WHAT YOU HAVE TO DO: Where a line of the entries holds the string "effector", copy that line.

[Extracted records]
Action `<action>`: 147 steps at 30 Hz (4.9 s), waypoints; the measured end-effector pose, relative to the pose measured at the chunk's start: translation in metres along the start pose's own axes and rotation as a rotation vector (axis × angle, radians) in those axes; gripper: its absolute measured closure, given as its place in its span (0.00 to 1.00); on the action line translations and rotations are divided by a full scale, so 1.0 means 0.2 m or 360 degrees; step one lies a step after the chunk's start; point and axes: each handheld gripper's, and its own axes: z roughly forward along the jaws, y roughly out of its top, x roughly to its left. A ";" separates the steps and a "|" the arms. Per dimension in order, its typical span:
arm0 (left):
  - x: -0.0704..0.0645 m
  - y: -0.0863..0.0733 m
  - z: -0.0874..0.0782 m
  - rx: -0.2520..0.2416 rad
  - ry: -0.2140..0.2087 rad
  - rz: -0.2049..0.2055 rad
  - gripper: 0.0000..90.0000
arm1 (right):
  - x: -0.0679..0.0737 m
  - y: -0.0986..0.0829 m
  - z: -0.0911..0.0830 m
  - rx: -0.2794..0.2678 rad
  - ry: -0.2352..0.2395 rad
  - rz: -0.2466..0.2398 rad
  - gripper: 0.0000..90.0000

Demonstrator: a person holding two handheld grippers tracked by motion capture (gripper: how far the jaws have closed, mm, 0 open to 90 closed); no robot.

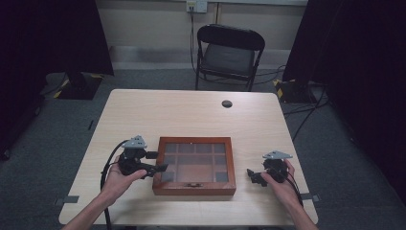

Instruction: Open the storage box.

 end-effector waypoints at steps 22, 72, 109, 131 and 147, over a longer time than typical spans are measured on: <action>-0.19 0.09 0.19 0.0132 -0.0188 0.0170 0.32 | 0.00 0.00 0.00 0.0000 0.0000 0.0000 0.00; -0.34 0.04 0.37 0.0160 -0.0309 0.0309 0.80 | 0.00 0.00 0.00 0.0000 0.0005 -0.0001 0.00; -0.36 0.05 0.37 0.0158 -0.0326 0.0392 0.90 | 0.00 0.00 0.00 -0.0001 0.0012 -0.0004 0.00; -0.33 0.16 0.30 0.0157 -0.0399 0.0239 0.90 | 0.00 0.00 0.00 0.0000 0.0016 -0.0010 0.00; -0.32 0.24 0.27 0.0183 -0.0431 0.0226 0.90 | 0.00 0.00 0.00 -0.0001 0.0018 -0.0012 0.00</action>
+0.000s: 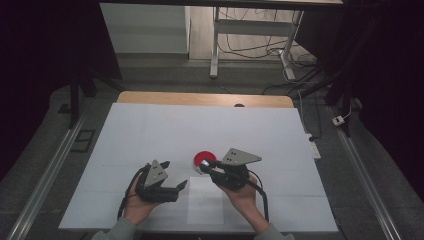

RESPONSE:
Action `<action>`: 147 steps at 30 Hz (4.9 s), waypoints; the measured end-effector pose, relative to the pose measured at the chunk's start: translation in metres along the start pose's own axes and rotation as a rotation vector (axis × angle, radians) in those axes; gripper: its absolute measured closure, given as its place in its span (0.00 to 1.00); on the action line translations and rotations are divided by a full scale, so 1.0 means 0.2 m or 360 degrees; step one lies a step after the chunk's start; point and axes: each handheld gripper's, and its own axes: z roughly forward along the jaws, y roughly out of its top, x roughly to its left. A ";" separates the steps and a "|" the arms. Per dimension in order, its typical span:
 end-effector waypoints at steps 22, 72, 109, 131 and 147, over a longer time than typical spans are measured on: <action>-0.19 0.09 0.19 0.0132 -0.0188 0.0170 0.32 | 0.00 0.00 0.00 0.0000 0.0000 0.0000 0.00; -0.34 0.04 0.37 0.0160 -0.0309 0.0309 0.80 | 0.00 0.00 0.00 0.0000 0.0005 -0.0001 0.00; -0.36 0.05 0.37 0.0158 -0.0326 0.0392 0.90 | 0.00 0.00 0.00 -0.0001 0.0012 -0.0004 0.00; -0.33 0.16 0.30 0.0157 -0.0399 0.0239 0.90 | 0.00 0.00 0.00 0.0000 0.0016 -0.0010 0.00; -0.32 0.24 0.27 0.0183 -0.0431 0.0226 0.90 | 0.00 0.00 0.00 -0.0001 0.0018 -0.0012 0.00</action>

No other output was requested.